San Jose’s police department has a White privilege problem.
This isn’t the insidious issue in which white people blithely advance and prosper at the expense of non-white peers. The problem starts and ends with SJPD officer Phil White, and the issues at play include free speech, hate speech, union contracts and the expectations we place on individuals given the ultimate authority.
Let’s start from the beginning:
In December 2014, officer White, a 20-year SJPD veteran, sent out threatening tweets directed at sympathizers of the late Eric Garner and the #BlackLivesMatter movement. White informed the social media public that he would be off duty at the movies, carrying his gun, and if anyone had a problem with that, or threatened him or his family (whatever that means), he would use his “God given law appointed right and duty to kill you.”
He ended with the hashtag #CopsLivesMatter.
This was the culmination of several weeks of Twitter screeds in which White used his First Amendment right to take aim at the free speech of others, such as the Cal women’s basketball team, which posted a photo of players wearing “Black Lives Matter” shirts.

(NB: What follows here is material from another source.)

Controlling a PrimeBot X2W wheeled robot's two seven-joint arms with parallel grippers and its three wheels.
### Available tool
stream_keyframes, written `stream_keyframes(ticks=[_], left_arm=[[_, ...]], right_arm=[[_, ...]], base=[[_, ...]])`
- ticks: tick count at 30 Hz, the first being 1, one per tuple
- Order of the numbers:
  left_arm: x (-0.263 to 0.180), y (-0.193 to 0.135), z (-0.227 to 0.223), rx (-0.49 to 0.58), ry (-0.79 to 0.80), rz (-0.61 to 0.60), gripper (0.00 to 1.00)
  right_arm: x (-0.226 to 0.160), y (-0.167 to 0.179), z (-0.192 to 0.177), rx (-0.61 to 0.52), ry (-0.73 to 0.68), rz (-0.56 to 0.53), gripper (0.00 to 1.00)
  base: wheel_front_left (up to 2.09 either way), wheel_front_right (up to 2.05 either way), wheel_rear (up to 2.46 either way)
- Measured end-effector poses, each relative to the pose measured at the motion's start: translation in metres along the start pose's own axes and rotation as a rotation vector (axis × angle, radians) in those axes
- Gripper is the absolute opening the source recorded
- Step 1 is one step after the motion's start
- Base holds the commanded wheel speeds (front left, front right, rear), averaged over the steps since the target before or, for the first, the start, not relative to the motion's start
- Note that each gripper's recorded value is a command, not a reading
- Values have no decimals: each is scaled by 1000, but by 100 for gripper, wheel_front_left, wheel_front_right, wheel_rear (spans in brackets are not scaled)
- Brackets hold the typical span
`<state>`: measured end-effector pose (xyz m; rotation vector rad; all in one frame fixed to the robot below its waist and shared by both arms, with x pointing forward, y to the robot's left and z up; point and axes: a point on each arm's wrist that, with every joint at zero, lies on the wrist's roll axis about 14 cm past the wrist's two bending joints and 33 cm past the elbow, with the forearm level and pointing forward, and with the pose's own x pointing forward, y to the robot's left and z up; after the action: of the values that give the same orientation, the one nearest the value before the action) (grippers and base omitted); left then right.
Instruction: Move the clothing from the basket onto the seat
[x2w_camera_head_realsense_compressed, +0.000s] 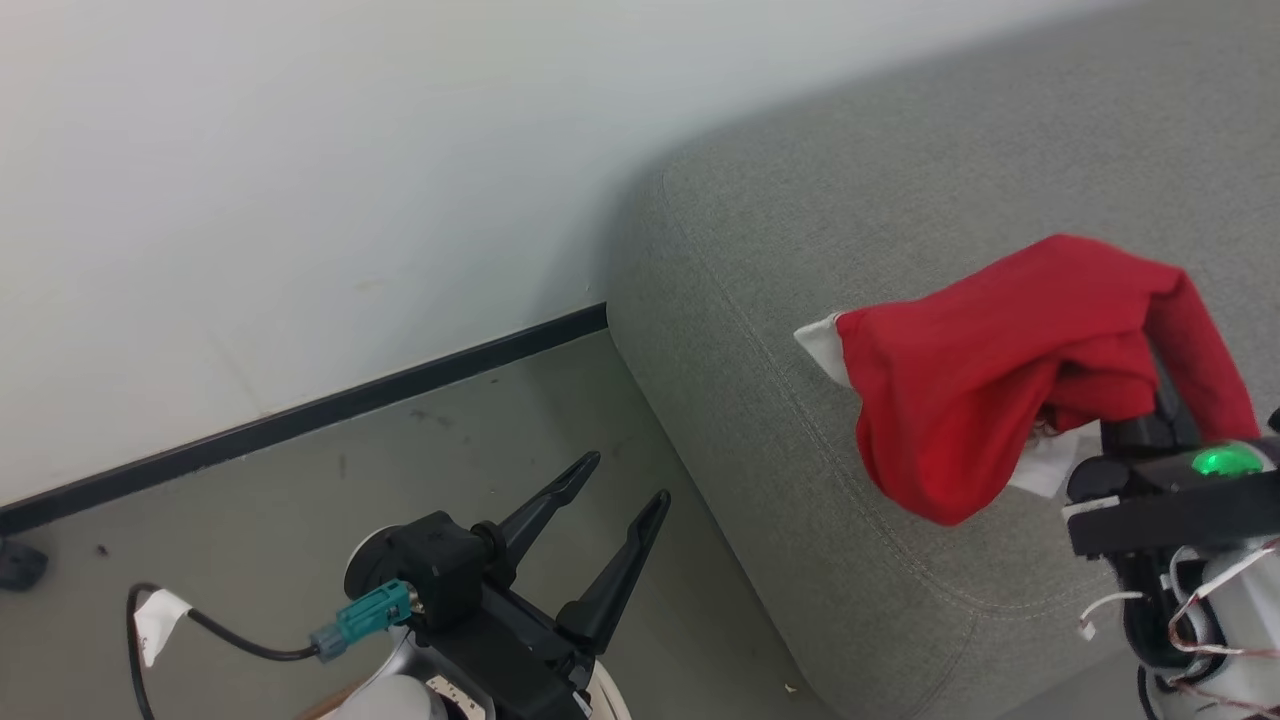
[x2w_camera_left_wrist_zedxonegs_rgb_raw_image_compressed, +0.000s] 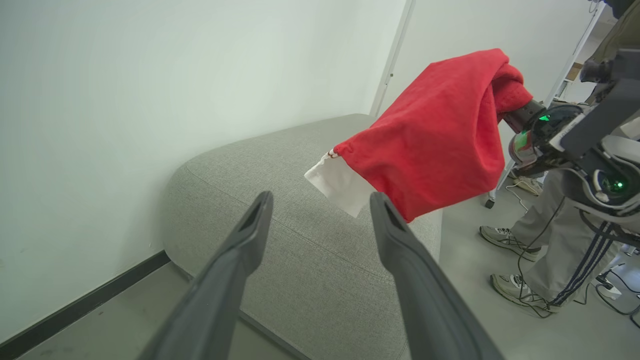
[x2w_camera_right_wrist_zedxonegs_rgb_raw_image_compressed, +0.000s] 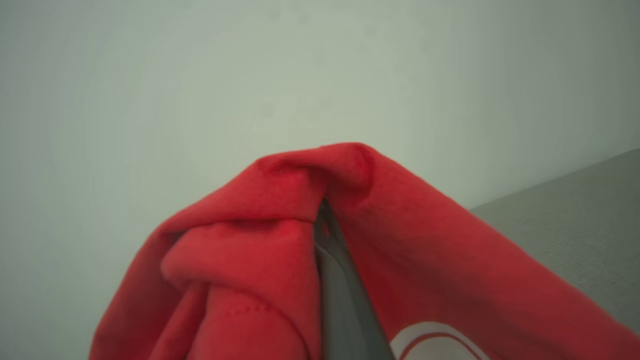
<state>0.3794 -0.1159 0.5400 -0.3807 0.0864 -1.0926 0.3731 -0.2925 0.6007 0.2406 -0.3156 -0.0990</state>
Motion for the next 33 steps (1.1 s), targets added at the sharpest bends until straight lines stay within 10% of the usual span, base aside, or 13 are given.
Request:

“This is BS,” White tweeted. “Free education. Don't forget who is paying for your school ... me & other CA tax paying cops.”
Putting aside the absurdity of criticizing college kids for protesting, or some other garbage about taxpayer money equaling ownership over young women in high-tops, White showed his true colors over the course of weeks—not two tweets—and, as a result, the department fired him in October 2015. He was also let go as an assistant coach of a small college basketball program.
Fast forward several months, and this week the department announced that White was reinstated through an independent arbitrator’s ruling. The contract structure between the city and its Police Officers Association allows all personnel disputes to be taken to the civil service commission or an independent arbitrator. All documents related to arbitration are confidential, and the ruling to reinstate White is binding.
That is officer White’s privilege, and it’s now San Jose’s problem.
Police Chief Eddie Garcia and Mayor Sam Liccardo both expressed their disappointment in the decision to reinstate, but that failed to appease the very people officer White intended to intimidate.
On Wednesday, community activists and the NAACP held a press conference calling on the city to challenge the arbitrator’s ruling in Superior Court. The city of San Jose has 30 days to respond, and communications director David Vossbrink tells San Jose Inside that the city attorney’s office is currently conducting a review to present to the City Council in closed session. It doesn’t appear on this coming week’s agenda.
“There are very, very narrow grounds to overturning an arbitration decision,” Vossbrink says. “You have to find that there was some sort of major fault in how the process went, or some sort of fraud involved that really calls into question the integrity of the process.”
The chances of winning the challenge are slim, but in no way should that prevent the city from exploring every option to challenge the arbitrator’s ruling.
White may have had an impeccable record leading up to his social media meltdown, but his words were hateful, dangerous and sustained over a period of time. And let’s not fool ourselves into believing officer White is alone in his opinion.
Some of the law enforcement officials I’ve spoken with in candid conversations have felt targeted as a result of the Black Lives Matter movement, right or wrong. As a result, though, valid claims of institutional bias and racism have been discounted or appropriated under the disingenuous umbrella of arguing all lives matter. Such attempts only serve to sidetrack focused discussions on people of color being mistreated in public, incarcerated at alarmingly disproportionate rates and/or killed while in custody.
I asked Chief Garcia if officer White had learned anything from this process, and the chief couldn’t say.
“I can’t speak for him,” Garcia said. “I would hope so.”
Judging by his online comments, Officer White’s remorse might center primarily on the fact that he lost four months of pay and benefits in between his firing and reinstatement. He’s back with the department in an administrative role assisting with the body-worn camera program, which Garcia has described as a chance at “redemption.”
Does officer White even believe he needs redemption? Are their factions in the department who actually consider officer White to be a victim? Who knows.
What we do know is that San Jose’s top officials believe they have a cop unfit to serve on the force and a carry a service weapon on his off-duty hours. And this is exactly why the city needs to challenge the arbitrator’s decision.
It sends a message to every other San Jose police officer that they do not have a “God given and law appointed right to kill you.” It sends a message that words matter. It sends the message that men and women granted the ultimate authority under the law—to take a life—cannot threaten the very citizens they’ve sworn to protect.